Top of RECORDS PROVIDED
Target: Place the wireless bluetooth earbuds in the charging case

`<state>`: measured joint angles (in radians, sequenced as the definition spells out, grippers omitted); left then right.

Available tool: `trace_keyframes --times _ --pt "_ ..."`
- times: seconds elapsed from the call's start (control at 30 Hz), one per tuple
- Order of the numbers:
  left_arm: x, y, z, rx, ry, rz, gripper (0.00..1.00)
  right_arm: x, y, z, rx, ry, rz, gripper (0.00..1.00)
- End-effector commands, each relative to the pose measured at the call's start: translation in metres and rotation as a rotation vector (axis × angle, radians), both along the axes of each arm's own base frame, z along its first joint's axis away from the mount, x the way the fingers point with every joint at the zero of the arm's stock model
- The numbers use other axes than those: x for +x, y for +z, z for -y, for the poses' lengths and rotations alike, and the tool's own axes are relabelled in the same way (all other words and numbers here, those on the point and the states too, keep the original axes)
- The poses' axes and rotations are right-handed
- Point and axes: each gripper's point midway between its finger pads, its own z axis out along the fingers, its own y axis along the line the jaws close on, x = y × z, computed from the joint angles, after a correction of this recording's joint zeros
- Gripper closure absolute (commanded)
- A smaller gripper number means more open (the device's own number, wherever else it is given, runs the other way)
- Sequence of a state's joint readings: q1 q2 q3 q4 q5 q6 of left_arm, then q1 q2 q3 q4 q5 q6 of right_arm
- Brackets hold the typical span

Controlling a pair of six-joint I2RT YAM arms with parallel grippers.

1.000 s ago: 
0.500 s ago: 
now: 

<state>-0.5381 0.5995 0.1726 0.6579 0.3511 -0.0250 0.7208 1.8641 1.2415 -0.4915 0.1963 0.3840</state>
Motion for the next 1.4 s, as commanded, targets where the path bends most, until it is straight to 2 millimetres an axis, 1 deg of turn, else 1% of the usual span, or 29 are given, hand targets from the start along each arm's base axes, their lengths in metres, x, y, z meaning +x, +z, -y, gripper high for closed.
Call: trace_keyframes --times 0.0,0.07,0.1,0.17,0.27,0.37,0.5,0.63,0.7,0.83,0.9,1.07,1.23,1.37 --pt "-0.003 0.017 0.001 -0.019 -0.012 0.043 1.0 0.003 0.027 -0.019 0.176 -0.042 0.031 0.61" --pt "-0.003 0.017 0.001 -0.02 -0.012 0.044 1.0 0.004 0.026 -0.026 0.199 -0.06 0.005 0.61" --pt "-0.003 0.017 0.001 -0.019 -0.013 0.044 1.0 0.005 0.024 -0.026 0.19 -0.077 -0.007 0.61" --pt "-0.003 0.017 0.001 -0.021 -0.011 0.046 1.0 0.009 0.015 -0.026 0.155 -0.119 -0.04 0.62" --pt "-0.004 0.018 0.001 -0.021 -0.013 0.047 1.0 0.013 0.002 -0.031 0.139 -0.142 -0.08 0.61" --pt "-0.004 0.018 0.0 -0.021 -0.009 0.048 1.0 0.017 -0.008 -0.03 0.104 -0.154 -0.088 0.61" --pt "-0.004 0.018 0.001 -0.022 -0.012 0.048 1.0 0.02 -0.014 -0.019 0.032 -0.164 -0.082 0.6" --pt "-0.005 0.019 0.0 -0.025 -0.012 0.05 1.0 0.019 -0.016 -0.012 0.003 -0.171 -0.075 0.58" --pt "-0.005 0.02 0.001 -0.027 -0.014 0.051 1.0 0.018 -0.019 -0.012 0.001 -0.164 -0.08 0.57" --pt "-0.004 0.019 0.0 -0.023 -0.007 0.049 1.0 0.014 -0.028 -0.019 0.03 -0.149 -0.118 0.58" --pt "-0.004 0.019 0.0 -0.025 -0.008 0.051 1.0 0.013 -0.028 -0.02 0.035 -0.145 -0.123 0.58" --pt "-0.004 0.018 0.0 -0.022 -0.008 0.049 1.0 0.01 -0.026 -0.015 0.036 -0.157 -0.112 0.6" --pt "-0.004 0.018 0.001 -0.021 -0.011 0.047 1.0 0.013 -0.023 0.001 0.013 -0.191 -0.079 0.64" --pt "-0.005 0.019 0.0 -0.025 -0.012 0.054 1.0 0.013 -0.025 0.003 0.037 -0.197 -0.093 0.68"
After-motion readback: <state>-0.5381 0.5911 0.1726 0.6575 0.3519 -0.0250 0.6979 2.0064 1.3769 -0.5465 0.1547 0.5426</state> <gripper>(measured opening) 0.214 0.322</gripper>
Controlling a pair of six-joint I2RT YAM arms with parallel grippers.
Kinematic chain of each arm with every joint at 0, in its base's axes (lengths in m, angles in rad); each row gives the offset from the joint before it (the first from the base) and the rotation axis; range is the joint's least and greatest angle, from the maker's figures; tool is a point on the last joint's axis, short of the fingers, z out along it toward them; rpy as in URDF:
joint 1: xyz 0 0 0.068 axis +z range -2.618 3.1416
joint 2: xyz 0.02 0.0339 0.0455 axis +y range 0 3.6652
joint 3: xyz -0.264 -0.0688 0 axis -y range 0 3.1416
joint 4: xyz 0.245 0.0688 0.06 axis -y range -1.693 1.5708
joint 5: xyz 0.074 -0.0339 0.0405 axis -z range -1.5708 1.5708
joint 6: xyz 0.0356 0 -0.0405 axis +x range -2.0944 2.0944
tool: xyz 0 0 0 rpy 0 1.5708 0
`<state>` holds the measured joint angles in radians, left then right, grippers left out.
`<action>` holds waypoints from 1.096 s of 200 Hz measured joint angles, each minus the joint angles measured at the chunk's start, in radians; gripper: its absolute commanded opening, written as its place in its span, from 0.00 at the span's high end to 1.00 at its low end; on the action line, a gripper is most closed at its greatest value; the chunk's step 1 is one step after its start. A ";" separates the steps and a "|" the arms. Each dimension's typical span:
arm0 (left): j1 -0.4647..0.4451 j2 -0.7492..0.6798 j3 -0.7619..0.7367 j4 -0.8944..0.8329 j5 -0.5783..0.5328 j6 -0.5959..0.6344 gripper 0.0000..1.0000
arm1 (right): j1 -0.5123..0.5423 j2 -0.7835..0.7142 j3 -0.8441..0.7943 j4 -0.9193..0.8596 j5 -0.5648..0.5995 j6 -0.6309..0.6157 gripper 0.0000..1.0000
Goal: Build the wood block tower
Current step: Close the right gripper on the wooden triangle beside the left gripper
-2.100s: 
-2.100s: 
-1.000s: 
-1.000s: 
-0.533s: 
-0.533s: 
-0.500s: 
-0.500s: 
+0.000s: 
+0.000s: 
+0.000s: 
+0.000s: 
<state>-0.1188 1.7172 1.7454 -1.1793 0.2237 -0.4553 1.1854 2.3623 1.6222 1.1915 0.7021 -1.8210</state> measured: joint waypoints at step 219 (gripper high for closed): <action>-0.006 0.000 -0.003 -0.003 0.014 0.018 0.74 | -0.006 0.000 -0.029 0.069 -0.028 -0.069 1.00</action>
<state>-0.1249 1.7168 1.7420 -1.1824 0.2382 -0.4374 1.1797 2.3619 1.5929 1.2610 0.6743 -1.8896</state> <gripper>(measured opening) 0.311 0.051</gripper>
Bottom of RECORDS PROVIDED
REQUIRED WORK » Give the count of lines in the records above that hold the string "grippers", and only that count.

EXERCISE OUTPUT » 4